Sem a emissão de um novo registro de tombo definitivo, ficaram livres os caminhos para a derrubada do residencial, que já estava com parte de sua estrutura comprometida em virtude de má conservação. Cenário bem diferente dos idos de 1960 a 1990, quando o imóvel era considerado o point oficial da boemia e da elite intelectual na Capital cearense.

Para o arquiteto e urbanista Romeu Duarte, professor do Departamento de Arquitetura da Universidade Federal do Ceará (UFC), a demolição do prédio torna a cidade mais pobre do ponto de vista arquitetônico. “A cidade vai perdendo as suas referências de arquitetura desnecessariamente. A tendência é que a especulação imobiliária derrube cada vez mais as nossas riquezas arquitetônicas. É uma pena, porque esse patrimônio não tem valor mensurável, é algo que conta um pouco da história desse lugar e das pessoas que aqui vivem ou já viveram”, lamenta o professor, um dos autores do pedido de tombamento do edifício, apresentado à Secultfor em 2016.

O esforço para evitar a demolição, no entanto, parece ter sido em vão. “Cinco anos depois de pedir o tombamento, até agora não recebi nenhuma resposta. Inclusive, hoje, ao saber da demolição, enviei novas solicitações, mas até o momento não fui informado de nada. Parece que lá [Secultfor] a coisa não progride, não anda”, lamenta.

Ainda de acordo com o professor, a derrubada de um residencial com potencial valor histórico reflete o que ele classifica como “falta de compromisso da elite socioeconômica de Fortaleza com a cultura da cidade”. Um movimento que, segundo Romeu, tende a crescer com o passar do tempo. “É mais um prédio de enorme valor histórico e patrimonial que foi destruído nessa escalada que a gente está vendo nos últimos anos”, conclui.

FORTALEZA,CE, BRASIL, 17.06.2021: edifício era cercado de construções verticais na área considerada como a mais nobre da capital
FORTALEZA,CE, BRASIL, 17.06.2021: edifício era cercado de construções verticais na área considerada como a mais nobre da capital (Foto: FÁBIO LIMA/ O POVO)

Desenho moderno

Projetado pelo pernambucano Porto Lima, um dos primeiros professores do curso de Arquitetura e Urbanismo da UFC, o Residencial Iracema era símbolo do desenho modernista de Fortaleza, também materializado em outros prédios emblemáticos da arquitetura local, como o Ginásio Paulo Sarasate, a Assembleia Legislativa e o Palácio da Abolição.
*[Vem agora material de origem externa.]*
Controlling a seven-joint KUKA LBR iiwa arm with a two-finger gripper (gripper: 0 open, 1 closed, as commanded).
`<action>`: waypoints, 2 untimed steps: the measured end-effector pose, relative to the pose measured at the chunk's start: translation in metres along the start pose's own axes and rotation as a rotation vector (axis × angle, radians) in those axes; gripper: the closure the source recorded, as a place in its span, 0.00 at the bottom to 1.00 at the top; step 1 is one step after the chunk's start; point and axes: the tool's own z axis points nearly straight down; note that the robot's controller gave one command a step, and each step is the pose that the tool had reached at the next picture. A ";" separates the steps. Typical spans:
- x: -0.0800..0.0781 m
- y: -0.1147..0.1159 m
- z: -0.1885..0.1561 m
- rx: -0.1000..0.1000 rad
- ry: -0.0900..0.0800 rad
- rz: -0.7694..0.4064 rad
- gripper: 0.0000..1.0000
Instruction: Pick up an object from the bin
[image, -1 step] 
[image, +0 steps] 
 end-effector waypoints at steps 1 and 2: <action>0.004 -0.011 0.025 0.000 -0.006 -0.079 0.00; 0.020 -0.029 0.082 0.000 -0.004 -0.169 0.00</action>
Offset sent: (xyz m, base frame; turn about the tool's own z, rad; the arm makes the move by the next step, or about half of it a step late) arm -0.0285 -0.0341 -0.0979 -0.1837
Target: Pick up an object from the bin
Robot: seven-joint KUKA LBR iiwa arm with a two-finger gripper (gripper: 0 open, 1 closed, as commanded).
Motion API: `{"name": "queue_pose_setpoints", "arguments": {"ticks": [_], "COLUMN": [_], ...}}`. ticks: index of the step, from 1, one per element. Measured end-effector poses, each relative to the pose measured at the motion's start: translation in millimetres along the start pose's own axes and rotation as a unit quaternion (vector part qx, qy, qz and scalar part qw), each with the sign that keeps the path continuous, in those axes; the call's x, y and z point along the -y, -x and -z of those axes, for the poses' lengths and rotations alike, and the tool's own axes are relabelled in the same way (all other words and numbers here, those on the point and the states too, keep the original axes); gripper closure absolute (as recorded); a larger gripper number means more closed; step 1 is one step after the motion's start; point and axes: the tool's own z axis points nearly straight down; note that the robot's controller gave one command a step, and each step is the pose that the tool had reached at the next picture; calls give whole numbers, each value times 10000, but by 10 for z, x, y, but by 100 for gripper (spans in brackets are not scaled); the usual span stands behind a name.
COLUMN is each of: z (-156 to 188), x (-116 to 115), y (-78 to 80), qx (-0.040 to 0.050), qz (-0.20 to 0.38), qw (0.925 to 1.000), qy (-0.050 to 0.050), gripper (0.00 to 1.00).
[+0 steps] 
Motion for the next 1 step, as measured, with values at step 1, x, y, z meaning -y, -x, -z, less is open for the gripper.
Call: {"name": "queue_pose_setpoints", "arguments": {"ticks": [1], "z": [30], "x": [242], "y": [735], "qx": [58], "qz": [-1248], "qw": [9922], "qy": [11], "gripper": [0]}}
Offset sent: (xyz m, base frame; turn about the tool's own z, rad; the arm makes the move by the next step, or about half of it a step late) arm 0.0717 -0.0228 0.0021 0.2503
No abaixo-assinado em que pediam o tombamento do edifício, em 2015, os então moradores do residencial o descreveram como "um oásis habitado em meio a uma selva de concreto''. O texto ainda classificou o prédio como um reduto de relações comunitárias harmoniosas e pacíficas.

“Sombra, paz e beleza fazem parte do cotidiano da vida dos que ali habitam, mas também de muitos moradores das proximidades e outras tantas pessoas que preservam uma afetuosa relação com aquele ambiente cativante. Das rodas de violão que despontam das varandas às crianças que brincam nas pequenas ruas, o cotidiano dos moradores, com roupa no varal, roda de conversa na calçada, xícara de açúcar ou uns palitos de fósforo cedidos pelo vizinho do lado, dão ao lugar um jeito de viver sereno e harmônico”, afirma um fragmento do documento, que teve a assinatura de 682 pessoas.

Sem respostas

Procurada pelo O POVO, a Secretaria Municipal da Cultura de Fortaleza (Secultfor) se limitou a informar que “o Residencial Iracema não possui tombamento pelo poder municipal”. As perguntas enviadas pela reportagem, no entanto, tratavam sobre os motivos pelos quais o pedido de tombamento definitivo não foi atendido. A pasta também não respondeu se foi consultada pela construtora antes da demolição se concretizar. A Idibra, por sua vez, não havia informado, até o fechamento desta matéria, a que fim se destinará o terreno do imóvel.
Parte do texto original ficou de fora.